Task objective:
Among the lines below, a stretch begins at the one with "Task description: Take" and ends at the one with "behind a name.". Repeat that stretch exactly, ends included.
(Given information)
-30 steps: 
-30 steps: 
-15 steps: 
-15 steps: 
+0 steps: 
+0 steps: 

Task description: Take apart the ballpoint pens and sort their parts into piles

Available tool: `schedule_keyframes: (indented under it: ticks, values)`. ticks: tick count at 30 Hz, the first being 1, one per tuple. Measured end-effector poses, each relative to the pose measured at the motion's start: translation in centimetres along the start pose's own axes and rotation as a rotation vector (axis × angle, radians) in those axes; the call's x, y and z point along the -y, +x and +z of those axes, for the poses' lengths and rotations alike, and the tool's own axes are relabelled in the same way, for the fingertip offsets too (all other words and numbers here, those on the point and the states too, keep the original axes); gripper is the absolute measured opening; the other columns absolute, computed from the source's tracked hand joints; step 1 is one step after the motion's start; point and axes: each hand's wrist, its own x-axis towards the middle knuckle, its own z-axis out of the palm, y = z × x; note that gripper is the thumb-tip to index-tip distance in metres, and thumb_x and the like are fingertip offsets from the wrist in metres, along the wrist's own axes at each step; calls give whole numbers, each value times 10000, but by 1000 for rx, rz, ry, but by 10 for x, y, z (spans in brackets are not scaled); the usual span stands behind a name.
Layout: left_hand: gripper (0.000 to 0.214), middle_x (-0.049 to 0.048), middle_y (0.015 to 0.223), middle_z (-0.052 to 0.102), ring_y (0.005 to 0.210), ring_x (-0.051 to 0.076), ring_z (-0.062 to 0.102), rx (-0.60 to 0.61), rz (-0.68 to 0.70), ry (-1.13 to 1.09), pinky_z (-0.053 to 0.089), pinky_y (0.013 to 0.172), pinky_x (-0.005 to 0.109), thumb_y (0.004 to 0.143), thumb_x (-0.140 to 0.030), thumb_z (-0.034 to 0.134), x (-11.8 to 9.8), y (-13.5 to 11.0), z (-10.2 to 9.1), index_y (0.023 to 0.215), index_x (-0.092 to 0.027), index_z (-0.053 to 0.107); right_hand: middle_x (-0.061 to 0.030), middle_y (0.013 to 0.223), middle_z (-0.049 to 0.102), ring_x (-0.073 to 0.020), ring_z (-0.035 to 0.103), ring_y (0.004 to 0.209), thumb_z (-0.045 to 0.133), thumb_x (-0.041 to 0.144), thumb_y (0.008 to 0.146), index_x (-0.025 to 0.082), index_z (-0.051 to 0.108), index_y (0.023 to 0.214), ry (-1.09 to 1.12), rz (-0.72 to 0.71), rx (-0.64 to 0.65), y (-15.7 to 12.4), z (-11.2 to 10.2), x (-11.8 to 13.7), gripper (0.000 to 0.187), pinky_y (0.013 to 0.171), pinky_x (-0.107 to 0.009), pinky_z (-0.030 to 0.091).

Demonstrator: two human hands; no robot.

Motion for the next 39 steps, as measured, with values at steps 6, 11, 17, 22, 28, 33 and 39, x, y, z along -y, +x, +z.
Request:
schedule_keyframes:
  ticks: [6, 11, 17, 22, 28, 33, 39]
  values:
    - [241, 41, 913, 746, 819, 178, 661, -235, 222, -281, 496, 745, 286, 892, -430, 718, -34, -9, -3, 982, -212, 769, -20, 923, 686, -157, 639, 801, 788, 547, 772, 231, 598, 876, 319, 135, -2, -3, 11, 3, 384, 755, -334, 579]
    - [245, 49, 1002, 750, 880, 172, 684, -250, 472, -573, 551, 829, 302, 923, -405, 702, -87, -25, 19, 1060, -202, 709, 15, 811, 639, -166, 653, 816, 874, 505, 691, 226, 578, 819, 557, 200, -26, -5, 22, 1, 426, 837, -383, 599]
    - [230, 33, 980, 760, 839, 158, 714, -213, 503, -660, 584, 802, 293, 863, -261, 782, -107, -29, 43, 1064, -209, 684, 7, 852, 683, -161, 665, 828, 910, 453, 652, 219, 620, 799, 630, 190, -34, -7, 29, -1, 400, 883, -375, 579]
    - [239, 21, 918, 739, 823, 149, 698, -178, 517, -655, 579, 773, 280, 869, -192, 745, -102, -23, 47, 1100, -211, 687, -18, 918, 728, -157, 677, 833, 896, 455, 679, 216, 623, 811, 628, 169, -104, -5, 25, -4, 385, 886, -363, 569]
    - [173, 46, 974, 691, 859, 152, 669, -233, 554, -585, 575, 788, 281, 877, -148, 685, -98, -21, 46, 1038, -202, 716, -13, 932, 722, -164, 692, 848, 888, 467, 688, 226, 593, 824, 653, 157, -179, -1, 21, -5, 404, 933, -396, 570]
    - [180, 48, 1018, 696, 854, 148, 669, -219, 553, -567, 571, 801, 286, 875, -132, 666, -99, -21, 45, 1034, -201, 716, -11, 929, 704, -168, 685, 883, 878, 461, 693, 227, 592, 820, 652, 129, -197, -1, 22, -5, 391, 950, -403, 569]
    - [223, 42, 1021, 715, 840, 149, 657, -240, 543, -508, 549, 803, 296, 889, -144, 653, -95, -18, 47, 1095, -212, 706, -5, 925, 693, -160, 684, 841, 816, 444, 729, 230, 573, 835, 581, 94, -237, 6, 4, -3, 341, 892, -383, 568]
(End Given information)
Result of this task:
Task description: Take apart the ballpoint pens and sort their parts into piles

Available tool: `schedule_keyframes: (indented under it: ticks, values)`. ticks: tick count at 30 Hz, the first being 1, one per tuple. Measured end-effector poses, each relative to the pose measured at the motion's start: translation in centimetres along the start pose's own axes and rotation as a rotation vector (axis × angle, radians) in those axes; the call's x, y and z point along the -y, +x and +z of those axes, for the poses' lengths and rotations alike, and the tool's own axes are relabelled in the same way, for the fingertip offsets too (all other words and numbers here, those on the point and the states too, keep the original axes); gripper is the absolute measured opening; the other columns absolute, computed from the source's tracked hand joints; step 1 is one step after the motion's start; point and axes: each hand's wrist, its own x-axis towards the middle knuckle, its own z-axis out of the palm, y = z × x; note that gripper is the thumb-tip to index-tip distance in metres, and thumb_x and the like are fingertip offsets from the wrist in metres, along the wrist's own axes at each step; calls give whole numbers, each value times 10000, but by 1000 for rx, rz, ry, but by 10 for x, y, z (spans in brackets are not scaled); the usual span stands behind a name.

No more work remains in this exercise.